The instance is still waiting for us to do something with it. We tell Ansible to use a different inventory this time, i.e. the EC2 inventory, and launch the configuration playbook:
ANSIBLE_HOSTS=~/ec2.py ansible-playbook apache.yml
PLAY [security_group_webs-a] *********************
TASK: [Install | Apache] *********************
changed: [ec2-107-22-159-172.compute-1.amazonaws.com]
TASK: [Machine | Launch Apache service] *********************
changed: [ec2-107-22-159-172.compute-1.amazonaws.com]
TASK: [Machine | Disable firewall (fixme)] *********************
changed: [ec2-107-22-159-172.compute-1.amazonaws.com]
TASK: [Machine | Obtain user_data from EC2] *********************
ok: [ec2-107-22-159-172.compute-1.amazonaws.com]
TASK: [Web | Install Web templates] *********************
changed: [ec2-107-22-159-172.compute-1.amazonaws.com]
TASK: [Local | DDNS update] *********************
changed: [ec2-107-22-159-172.compute-1.amazonaws.com]
PLAY RECAP *********************
ec2-107-22-159-172.compute-1.amazonaws.com : ok=6 changed=5 unreachable=0 failed=0
Provisioning is complete, services are running, and the dynamic DNS update has been performed. I can immediately connect to our new host via the name I chose upon first launching the instance!
Lessons
CentOS on EC2 is cool, and using Ansible to provision CentOS instances is also. There are many ways to accomplish this I suppose, and I chose my way.

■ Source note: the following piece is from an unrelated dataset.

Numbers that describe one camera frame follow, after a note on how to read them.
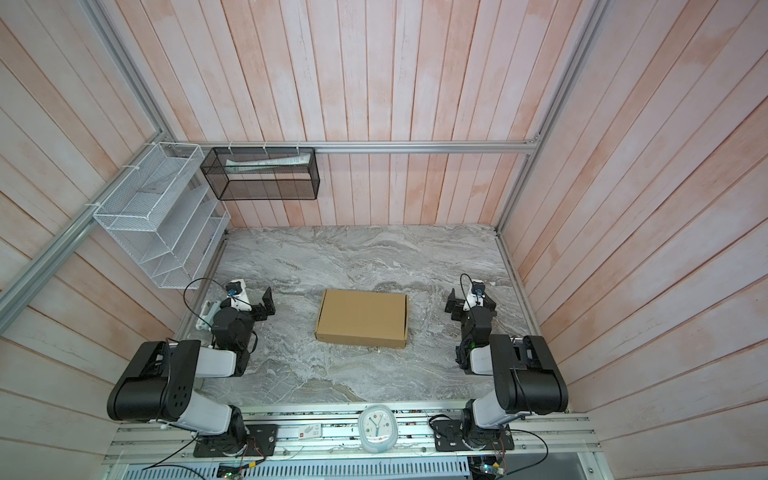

One final note: pop over to Seth Vidal’s site and read on how he uses Ansible on cloud instances. I particularly recommend that because he knows a lot more about all this and has more experience with it than I do. He takes a different approach by creating a module which injects a host into Ansible’s in-memory inventory; that module is now in Ansible core. I could have copied and pasted and be done with it, but I wanted to do this differently.